テレビとの出会いは小学低学年の頃だった。私が住んでいる須賀沢という集落は100軒ほどであったが、テレビのある家庭は3軒だった。そのうちの1軒は、金曜日には開放してくれた。我々はこぞってそのお宅にお邪魔をした。もちろんプロレスを見るためである。7時半からは大村崑の《とんま天狗》が放映され、その後8時から待望のプロレスが始まる。それにしても《力道山》は強かった。正しく英雄だった。
テレビの普及は、今の天皇陛下と美智子妃殿下とのご成婚と東京オリンピックを契機に全国に広まった。我が家にもオリンピックを前にしてテレビがやってきた。その感激は今も覚えている。陛下は本人の強いご意志で再来年4月30日をもって退位される。2020年には再びオリンピックが東京で開催される運びとなっている。時代は移り変わってゆく。
テレビは娯楽の中心だった。今は出演者が楽しむバラエティがほとんどである。それに輪をかけて耐えられないのがコマーシャルの多さである。1時間番組なら20分くらいがコマーシャルに要されている。詳しくは調査していないから知る由もないが推測すると、以前はそんなに多くなかったが、スポンサー企業は広告料金があまりに高額だったため取り止める企業が相次ぎ、それをカバーするために料金をダンピングし、その代わりスポンサー企業の数を増やしたのである。だから本数が増えコマーシャルに時間を費やすようになった。

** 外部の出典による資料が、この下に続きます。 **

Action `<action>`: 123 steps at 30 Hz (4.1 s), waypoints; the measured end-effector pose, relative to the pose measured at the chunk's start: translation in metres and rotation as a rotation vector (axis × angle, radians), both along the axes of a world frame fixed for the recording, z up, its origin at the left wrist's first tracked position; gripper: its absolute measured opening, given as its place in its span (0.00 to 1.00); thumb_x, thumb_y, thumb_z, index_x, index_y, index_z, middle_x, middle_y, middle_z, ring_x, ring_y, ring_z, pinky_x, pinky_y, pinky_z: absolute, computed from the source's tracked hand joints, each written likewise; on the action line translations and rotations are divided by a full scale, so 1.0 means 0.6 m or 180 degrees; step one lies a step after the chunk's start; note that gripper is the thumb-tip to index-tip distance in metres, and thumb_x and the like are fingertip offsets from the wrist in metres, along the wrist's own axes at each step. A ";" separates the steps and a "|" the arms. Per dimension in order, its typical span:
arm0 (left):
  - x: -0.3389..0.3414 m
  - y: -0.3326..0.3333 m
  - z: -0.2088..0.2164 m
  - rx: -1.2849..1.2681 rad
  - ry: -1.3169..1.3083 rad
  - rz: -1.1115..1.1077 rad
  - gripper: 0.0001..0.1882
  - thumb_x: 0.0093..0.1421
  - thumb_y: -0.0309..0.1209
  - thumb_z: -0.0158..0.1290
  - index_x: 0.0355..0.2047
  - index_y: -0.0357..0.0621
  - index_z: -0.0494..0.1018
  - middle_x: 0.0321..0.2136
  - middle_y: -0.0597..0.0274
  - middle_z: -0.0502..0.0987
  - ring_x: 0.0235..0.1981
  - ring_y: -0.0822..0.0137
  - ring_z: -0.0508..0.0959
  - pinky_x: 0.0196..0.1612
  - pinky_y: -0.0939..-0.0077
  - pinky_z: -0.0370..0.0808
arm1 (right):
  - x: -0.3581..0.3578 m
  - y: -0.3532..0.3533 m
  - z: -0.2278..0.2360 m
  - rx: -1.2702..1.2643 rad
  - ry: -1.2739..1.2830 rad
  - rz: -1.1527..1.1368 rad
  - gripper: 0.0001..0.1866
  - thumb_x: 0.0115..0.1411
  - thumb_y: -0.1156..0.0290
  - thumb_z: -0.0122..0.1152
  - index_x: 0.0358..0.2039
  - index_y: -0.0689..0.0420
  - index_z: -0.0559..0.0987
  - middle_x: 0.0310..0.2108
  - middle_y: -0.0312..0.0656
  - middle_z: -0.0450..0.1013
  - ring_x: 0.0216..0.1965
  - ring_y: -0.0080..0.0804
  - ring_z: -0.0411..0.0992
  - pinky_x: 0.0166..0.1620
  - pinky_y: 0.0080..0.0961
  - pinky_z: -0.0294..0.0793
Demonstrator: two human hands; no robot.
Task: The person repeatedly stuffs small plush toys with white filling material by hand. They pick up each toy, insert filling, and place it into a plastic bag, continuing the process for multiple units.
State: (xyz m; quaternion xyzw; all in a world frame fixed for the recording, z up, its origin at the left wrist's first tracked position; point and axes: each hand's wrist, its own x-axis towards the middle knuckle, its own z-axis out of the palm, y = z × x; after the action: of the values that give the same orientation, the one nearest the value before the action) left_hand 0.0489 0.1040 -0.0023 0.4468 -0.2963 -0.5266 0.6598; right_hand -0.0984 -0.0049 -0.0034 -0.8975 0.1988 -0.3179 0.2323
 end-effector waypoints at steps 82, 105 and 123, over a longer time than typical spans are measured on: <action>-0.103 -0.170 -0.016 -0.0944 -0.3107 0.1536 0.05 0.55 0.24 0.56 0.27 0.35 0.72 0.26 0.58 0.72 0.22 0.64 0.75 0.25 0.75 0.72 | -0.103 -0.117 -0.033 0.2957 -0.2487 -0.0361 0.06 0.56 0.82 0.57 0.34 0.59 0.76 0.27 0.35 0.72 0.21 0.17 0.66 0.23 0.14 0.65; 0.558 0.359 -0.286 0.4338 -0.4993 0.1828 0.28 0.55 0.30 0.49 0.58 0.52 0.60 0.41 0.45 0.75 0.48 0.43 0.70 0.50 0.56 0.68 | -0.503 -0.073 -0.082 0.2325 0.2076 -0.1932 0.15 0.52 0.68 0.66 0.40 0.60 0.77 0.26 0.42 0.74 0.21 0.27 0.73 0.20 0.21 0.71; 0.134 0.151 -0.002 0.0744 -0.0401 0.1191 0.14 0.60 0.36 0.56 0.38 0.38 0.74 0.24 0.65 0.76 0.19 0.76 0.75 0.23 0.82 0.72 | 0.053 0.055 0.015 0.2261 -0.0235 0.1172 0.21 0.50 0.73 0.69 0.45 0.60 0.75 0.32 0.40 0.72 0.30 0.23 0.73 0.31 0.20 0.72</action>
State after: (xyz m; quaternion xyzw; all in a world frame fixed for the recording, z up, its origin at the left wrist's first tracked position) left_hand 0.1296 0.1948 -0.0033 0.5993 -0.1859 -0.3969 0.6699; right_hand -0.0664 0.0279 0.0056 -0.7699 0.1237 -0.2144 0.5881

最近私が視聴しているテレビ番組は、NHKでは《朝ドラ》《大河ドラマ》《町工場の女》《BS時代劇赤ひげ》《時々歴史や旅行番組》、民間では《ごちバトル》《プレバト(俳句のみ)》《ネプリーグ》《大門未知子》《プリズンホテル》《陸王》くらいである。ただし民間番組はすべて録画してみている。コマーシャルを早送りするためである。
100軒に3台しかなかったテレビは一家に1台になり、現在は一人に1台である。
2011年7月にテレビ放映は地デジに切り替わった(業界との密約があったとしか言いようのない事件だと私は思っている)。そのことにより一時的にはテレビ業界は息を吹き返したが、政策による需要の裏返しは悲惨である。電機メーカーはテレビから早く手を引いたメーカーが生き残るという皮肉な結果である。
今や4K・8Kの時代である。当初は高額だった4K・8Kのテレビも我々の手の届く価格になっている。
いずれにしても、メーカーもテレビ局も過去の栄光に浸ることなく『パラダイム』をシフトしない限り大衆から見放されることを強く認識すべきである。